- **Assignment**:
Would you output the whole listing below, exactly as it reads?

- **Task inputs**:

________

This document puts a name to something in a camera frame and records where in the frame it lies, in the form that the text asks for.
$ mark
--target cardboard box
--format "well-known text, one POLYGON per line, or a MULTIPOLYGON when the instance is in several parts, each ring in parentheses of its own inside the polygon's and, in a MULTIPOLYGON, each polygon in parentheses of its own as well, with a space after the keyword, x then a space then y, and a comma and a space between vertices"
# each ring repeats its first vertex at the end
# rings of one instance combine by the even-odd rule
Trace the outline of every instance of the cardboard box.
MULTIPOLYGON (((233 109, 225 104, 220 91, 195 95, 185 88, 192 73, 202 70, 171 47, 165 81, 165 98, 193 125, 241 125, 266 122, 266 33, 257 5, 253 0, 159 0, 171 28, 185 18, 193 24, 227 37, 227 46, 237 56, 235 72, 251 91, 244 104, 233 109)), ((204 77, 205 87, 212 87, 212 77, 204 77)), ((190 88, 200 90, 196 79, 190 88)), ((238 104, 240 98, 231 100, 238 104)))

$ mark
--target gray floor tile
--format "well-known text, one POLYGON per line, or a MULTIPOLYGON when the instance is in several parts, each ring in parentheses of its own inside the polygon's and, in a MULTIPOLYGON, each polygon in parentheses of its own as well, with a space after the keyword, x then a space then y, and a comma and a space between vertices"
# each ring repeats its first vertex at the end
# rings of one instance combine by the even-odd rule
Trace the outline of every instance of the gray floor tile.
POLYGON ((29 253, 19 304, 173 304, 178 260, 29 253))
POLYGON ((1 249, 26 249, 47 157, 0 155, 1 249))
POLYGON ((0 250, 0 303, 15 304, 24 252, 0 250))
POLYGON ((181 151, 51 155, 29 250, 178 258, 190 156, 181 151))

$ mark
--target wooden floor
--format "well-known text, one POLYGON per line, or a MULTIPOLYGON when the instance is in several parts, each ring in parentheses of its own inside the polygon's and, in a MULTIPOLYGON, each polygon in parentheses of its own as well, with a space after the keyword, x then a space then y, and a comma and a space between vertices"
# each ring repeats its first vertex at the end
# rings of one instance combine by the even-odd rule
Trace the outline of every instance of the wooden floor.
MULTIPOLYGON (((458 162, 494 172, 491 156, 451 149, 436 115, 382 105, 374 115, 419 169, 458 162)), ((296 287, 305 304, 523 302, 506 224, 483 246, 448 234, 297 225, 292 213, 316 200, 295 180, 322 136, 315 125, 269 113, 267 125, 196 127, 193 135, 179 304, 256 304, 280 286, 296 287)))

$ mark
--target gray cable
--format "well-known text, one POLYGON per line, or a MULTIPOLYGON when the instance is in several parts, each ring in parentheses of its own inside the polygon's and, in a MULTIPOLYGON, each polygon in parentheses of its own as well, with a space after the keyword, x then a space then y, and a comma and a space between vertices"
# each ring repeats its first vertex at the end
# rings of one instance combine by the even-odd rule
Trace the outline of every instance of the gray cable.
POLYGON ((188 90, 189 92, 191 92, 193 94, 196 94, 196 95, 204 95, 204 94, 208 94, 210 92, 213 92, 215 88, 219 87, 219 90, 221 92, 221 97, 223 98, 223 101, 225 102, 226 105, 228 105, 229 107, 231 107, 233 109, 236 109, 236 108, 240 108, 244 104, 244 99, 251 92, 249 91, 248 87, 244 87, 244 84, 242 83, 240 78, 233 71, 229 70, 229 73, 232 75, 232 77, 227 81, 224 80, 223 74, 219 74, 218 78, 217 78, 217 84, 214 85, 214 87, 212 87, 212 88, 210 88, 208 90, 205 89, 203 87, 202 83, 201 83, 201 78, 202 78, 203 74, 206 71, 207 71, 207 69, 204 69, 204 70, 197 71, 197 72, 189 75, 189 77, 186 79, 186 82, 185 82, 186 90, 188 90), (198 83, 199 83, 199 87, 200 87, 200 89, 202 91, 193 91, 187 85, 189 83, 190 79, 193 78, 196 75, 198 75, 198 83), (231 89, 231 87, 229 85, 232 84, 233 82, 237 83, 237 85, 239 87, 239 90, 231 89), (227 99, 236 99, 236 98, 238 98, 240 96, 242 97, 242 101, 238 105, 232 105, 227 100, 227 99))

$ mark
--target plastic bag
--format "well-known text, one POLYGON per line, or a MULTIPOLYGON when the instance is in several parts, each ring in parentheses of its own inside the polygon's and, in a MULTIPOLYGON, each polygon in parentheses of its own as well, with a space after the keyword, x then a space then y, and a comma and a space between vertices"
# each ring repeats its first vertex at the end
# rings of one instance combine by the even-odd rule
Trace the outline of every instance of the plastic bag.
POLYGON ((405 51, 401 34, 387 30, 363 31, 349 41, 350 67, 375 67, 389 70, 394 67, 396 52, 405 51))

________

- **Response area**:
This document puts a name to something in a camera frame and records where in the frame it lies, in the form that the text asks for.
$ mark
--target cardboard box
--format "well-known text, one POLYGON per line, or a MULTIPOLYGON when the instance is in several parts, each ring in parentheses of its own inside the polygon's and, in a MULTIPOLYGON, each polygon in parentheses of its own as well, with a space after the keyword, x then a space then y, and a comma and a space between vertices"
# each ring repeats its first vertex at the end
# rings of one instance combine by the even-odd rule
Trace the outline of every instance of the cardboard box.
MULTIPOLYGON (((233 109, 225 104, 220 91, 195 95, 185 88, 192 73, 202 70, 171 47, 165 81, 165 98, 193 125, 241 125, 266 122, 266 33, 257 5, 253 0, 159 0, 171 28, 185 18, 193 24, 227 37, 227 46, 237 56, 235 72, 251 91, 244 104, 233 109)), ((204 77, 205 87, 212 87, 212 77, 204 77)), ((190 88, 200 90, 196 79, 190 88)), ((238 104, 240 98, 231 100, 238 104)))

$ mark
--target gray floor tile
--format "well-known text, one POLYGON per line, or a MULTIPOLYGON when the instance is in several parts, each ring in parentheses of its own inside the polygon's and, in a MULTIPOLYGON, each polygon in parentheses of its own as well, with a space after the keyword, x then a space then y, and a comma and a space between vertices"
# each ring repeats its first vertex at the end
# rings of one instance combine by the even-odd rule
Trace the outline of every instance of the gray floor tile.
POLYGON ((29 253, 19 304, 173 304, 178 260, 29 253))
POLYGON ((1 249, 26 249, 47 157, 0 155, 1 249))
POLYGON ((0 250, 0 303, 15 304, 24 252, 0 250))
POLYGON ((181 151, 51 155, 29 250, 178 258, 190 156, 181 151))

$ mark
--target wooden floor
--format "well-known text, one POLYGON per line, or a MULTIPOLYGON when the instance is in several parts, each ring in parentheses of its own inside the polygon's and, in a MULTIPOLYGON, each polygon in parentheses of its own as well, with a space after the keyword, x then a space then y, and a comma and a space between vertices"
# each ring repeats its first vertex at the end
# rings of one instance combine by the even-odd rule
Trace the outline of every instance of the wooden floor.
MULTIPOLYGON (((458 162, 494 172, 491 156, 451 149, 436 115, 382 105, 374 115, 419 169, 458 162)), ((296 287, 305 304, 523 302, 506 224, 483 246, 448 234, 297 225, 292 213, 316 200, 295 180, 322 136, 315 125, 269 113, 267 125, 196 127, 193 135, 179 304, 256 304, 280 286, 296 287)))

$ mark
--target gray cable
--format "well-known text, one POLYGON per line, or a MULTIPOLYGON when the instance is in several parts, each ring in parentheses of its own inside the polygon's and, in a MULTIPOLYGON, each polygon in parentheses of its own as well, with a space after the keyword, x then a space then y, and a comma and a space between vertices"
# each ring repeats its first vertex at the end
# rings of one instance combine by the even-odd rule
Trace the outline of every instance of the gray cable.
POLYGON ((188 90, 189 92, 191 92, 193 94, 196 94, 196 95, 204 95, 204 94, 208 94, 210 92, 213 92, 215 88, 219 87, 219 90, 221 92, 221 97, 223 98, 223 101, 225 102, 226 105, 228 105, 229 107, 231 107, 233 109, 236 109, 236 108, 240 108, 244 104, 244 99, 251 92, 249 91, 248 87, 244 87, 244 84, 242 83, 240 78, 233 71, 229 70, 229 73, 232 75, 232 77, 227 81, 224 80, 223 74, 219 74, 218 78, 217 78, 217 84, 214 85, 214 87, 212 87, 212 88, 210 88, 208 90, 205 89, 203 87, 202 83, 201 83, 201 78, 202 78, 203 74, 206 71, 207 71, 207 69, 204 69, 204 70, 197 71, 197 72, 189 75, 189 77, 186 79, 186 82, 185 82, 186 90, 188 90), (198 83, 199 83, 199 87, 200 87, 200 89, 202 91, 193 91, 187 85, 189 83, 190 79, 193 78, 196 75, 198 75, 198 83), (231 89, 231 87, 229 85, 232 84, 233 82, 237 83, 237 85, 239 87, 239 90, 231 89), (227 99, 236 99, 236 98, 238 98, 240 96, 242 97, 242 101, 238 105, 232 105, 227 100, 227 99))

$ mark
--target plastic bag
--format "well-known text, one POLYGON per line, or a MULTIPOLYGON when the instance is in several parts, each ring in parentheses of its own inside the polygon's and, in a MULTIPOLYGON, each polygon in parentheses of its own as well, with a space after the keyword, x then a space then y, and a comma and a space between vertices"
# each ring repeats its first vertex at the end
# rings of one instance combine by the even-odd rule
Trace the outline of every instance of the plastic bag.
POLYGON ((405 51, 401 34, 387 30, 363 31, 349 41, 350 67, 375 67, 389 70, 394 67, 396 52, 405 51))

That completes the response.